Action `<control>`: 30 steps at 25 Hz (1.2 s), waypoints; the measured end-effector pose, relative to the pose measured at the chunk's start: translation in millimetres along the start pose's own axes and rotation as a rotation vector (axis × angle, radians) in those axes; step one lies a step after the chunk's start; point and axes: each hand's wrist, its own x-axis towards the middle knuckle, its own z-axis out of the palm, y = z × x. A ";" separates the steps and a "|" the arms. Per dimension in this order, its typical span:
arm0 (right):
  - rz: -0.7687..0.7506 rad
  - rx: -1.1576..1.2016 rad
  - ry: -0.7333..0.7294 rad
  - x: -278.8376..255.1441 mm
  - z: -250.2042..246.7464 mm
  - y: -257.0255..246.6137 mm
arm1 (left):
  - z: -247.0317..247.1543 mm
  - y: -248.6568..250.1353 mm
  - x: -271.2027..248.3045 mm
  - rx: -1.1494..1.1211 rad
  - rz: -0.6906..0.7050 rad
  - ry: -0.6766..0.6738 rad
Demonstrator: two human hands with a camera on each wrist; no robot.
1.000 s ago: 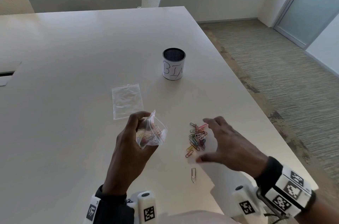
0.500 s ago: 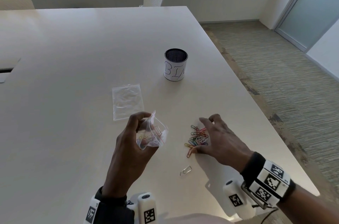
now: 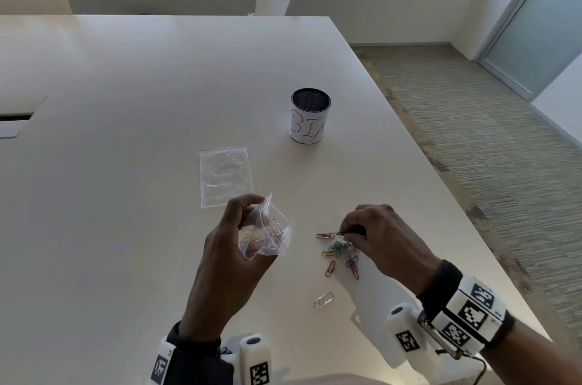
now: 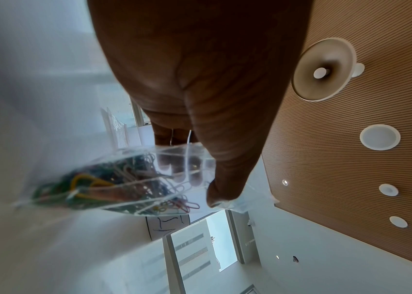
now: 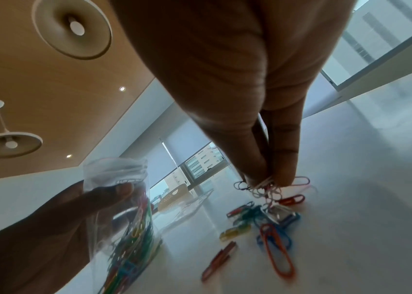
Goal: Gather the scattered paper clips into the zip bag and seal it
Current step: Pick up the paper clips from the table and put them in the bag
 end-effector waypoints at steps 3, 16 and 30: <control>0.071 0.160 -0.008 3.3 -13.2 0.5 | -0.2 0.0 0.1 -0.004 0.002 0.003; -0.055 0.702 -0.073 10.9 -32.4 -93.6 | -1.7 -2.0 0.1 -0.006 0.030 0.002; -0.141 0.352 0.095 15.5 -52.0 -92.6 | -3.1 -3.8 -1.5 -0.026 0.021 0.016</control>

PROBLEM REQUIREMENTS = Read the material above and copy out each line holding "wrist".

REPLY =
Action `<control>`: 30 steps at 25 Hz (1.2 s), waypoints; the measured end-effector pose, relative to the pose measured at the chunk's start: translation in millimetres along the start pose's own axes and rotation as a rotation vector (axis × angle, radians) in those axes; step one lies a step after the chunk's start; point and axes: each hand's wrist, its own x-axis towards the middle knuckle, its own z-axis out of the palm, y = z × x. A ";" separates the steps and a "|" the arms. Per dimension in this order, its typical span:
Demonstrator: two human hands with a camera on each wrist; no robot.

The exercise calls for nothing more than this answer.